** Opening DATA EXTRACT block **

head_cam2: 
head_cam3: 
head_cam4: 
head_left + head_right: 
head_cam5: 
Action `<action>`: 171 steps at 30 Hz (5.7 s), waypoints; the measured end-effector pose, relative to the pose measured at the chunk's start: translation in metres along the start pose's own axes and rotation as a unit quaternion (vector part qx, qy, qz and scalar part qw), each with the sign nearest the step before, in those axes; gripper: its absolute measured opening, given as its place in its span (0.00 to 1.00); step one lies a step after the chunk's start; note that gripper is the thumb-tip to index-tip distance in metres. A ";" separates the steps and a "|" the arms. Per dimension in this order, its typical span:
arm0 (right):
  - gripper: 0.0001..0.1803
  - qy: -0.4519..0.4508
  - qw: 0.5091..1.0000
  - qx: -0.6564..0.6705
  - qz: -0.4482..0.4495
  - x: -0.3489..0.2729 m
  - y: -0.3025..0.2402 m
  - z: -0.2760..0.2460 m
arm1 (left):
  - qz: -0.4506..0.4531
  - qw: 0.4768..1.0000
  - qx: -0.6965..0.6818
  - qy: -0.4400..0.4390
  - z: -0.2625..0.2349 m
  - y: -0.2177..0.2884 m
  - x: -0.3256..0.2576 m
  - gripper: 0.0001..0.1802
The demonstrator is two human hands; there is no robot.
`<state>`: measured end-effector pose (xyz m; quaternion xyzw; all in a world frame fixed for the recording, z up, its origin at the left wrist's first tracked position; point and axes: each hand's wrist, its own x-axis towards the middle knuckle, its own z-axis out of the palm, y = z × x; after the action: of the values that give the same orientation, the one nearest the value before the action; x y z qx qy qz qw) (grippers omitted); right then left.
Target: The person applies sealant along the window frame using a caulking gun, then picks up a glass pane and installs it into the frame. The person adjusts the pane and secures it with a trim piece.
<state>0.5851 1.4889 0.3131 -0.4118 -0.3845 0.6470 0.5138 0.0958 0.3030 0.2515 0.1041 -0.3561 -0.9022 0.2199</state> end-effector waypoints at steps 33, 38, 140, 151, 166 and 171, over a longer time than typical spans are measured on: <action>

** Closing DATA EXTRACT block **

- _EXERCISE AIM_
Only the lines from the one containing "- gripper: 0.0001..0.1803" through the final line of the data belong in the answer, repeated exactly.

- _RESPONSE TO THE TASK_
  - gripper: 0.0001..0.1803
  - qy: -0.4519..0.4508
  - qw: 0.5091..1.0000
  - qx: -0.6564..0.6705
  - qz: -0.4482..0.4495
  - x: -0.3489..0.2729 m
  - y: -0.3025..0.2402 m
  - z: -0.2760..0.2460 m
arm1 (left):
  - qz: -0.4506..0.4531
  - qw: 0.4768..1.0000
  - qx: -0.6965..0.6818
  - qy: -0.4400..0.4390
  - z: -0.2625..0.2349 m
  - y: -0.2177..0.2884 m
  - x: -0.3256..0.2576 m
  - gripper: 0.0001..0.1802
The demonstrator is two human hands; there is no robot.
`<state>`: measured end-effector pose (xyz m; quaternion xyzw; all in a world frame fixed for the recording, z up, its origin at the left wrist's first tracked position; point and axes: each hand's wrist, its own x-axis towards the middle knuckle, its own z-axis out of the palm, y = z × x; after the action: of the values that give the same orientation, the one nearest the value before the action; x y z qx qy qz qw) (grippers omitted); right then left.
Target: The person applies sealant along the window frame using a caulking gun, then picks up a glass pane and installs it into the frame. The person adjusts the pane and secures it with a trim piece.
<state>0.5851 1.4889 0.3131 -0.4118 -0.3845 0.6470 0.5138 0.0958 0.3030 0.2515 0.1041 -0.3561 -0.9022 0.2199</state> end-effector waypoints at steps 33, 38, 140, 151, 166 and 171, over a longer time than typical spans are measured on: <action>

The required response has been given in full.